The early tea of Foreign Minister Anthony Eden last Sunday was the bitterest brew he had ever had to swallow. Read the dispatches any way he would, there was only one conclusion: Benito Mussolini had effectively smashed Ethiopia, wrecked the League of Nations and given British prestige an enormous black eye.

The Italian adventure in Ethiopia was a direct threat to the lifeline of the British Empire: control of the Mediterranean. From the beginning British diplomacy held to the dogged belief that Benito Mussolini was bluffing. Loudly His Majesty's Government demanded Sanctions, only to discover that Italy would fight if the League attempted to enforce its orders.

Britain sent her fleet to the Mediterranean, talked of closing the Suez Canal.

Italy continued to ship troops to Africa regardless. British indignation caused the collapse of the Hoare-Laval Deal for ending the Ethiopian War, but British opinion was strongly against starting another war against Italy to save Haile Selassie's dark skin.

When Anthony Eden heard that the Ethiopian Emperor had fled, that Addis Ababa was a shambles of wild disorder, that only the speedy arrival of Italian troops would save the lives of British subjects, he realized that he had steered British Foreign Policy onto the rocks. To his constituents in Leamington, he gloomily admitted defeat:

"Whatever the lessons of the past seven months, we must be prepared to learn them and profit by them in a spirit of realism, keeping steadily before us what remains the constant purpose of British Foreign Policy--the maintenance of peace. We have nothing to reproach ourselves with, nothing to apologize for."

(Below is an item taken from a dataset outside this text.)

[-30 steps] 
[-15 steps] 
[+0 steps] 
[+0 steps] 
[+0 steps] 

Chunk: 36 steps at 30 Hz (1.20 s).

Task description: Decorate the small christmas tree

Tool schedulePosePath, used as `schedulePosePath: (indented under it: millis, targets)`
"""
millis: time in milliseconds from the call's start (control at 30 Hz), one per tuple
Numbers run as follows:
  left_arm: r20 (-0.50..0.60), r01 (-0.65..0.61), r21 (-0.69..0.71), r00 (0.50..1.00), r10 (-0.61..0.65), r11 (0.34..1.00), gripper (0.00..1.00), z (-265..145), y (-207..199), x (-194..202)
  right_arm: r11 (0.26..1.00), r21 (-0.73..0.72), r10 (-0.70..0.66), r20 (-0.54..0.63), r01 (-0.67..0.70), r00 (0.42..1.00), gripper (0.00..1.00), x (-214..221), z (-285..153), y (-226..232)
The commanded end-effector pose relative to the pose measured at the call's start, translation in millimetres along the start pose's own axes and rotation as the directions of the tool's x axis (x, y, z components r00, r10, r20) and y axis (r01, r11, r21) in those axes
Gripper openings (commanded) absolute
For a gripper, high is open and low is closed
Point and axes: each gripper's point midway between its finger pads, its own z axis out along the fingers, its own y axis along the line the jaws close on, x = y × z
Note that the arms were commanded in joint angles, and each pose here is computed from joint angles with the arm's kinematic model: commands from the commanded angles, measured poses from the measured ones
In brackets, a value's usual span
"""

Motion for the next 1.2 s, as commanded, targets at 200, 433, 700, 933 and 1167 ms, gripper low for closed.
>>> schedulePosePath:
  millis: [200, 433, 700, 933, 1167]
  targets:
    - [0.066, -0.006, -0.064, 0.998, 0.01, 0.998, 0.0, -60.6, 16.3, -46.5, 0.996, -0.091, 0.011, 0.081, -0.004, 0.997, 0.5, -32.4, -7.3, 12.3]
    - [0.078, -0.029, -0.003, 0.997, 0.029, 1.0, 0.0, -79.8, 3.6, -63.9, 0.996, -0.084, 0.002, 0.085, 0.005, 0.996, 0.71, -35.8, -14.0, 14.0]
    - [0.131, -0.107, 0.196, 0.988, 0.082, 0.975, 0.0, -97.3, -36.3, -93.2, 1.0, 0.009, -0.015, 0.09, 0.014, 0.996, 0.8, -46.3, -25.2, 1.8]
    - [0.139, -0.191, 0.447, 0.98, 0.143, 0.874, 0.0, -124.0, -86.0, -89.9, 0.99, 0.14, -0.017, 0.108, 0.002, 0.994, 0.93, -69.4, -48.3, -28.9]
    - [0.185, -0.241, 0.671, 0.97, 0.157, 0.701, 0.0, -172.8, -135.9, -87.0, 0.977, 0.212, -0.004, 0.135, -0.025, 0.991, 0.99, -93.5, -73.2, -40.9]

In an effort to save the remnants of the League, Anthony Eden and Stanley Baldwin met on Gloomy Sunday with a group of Foreign Office experts. It was almost certain that smaller nations would refuse to go on with Sanctions against Italy. Yet if the League Covenant were revamped to do away with Article XVI, which authorized the use of force in applying Sanctions, then the League could continue as an amiable debating society, publishing valuable works on the extent of white slavery, the opium traffic, and the migration of whales.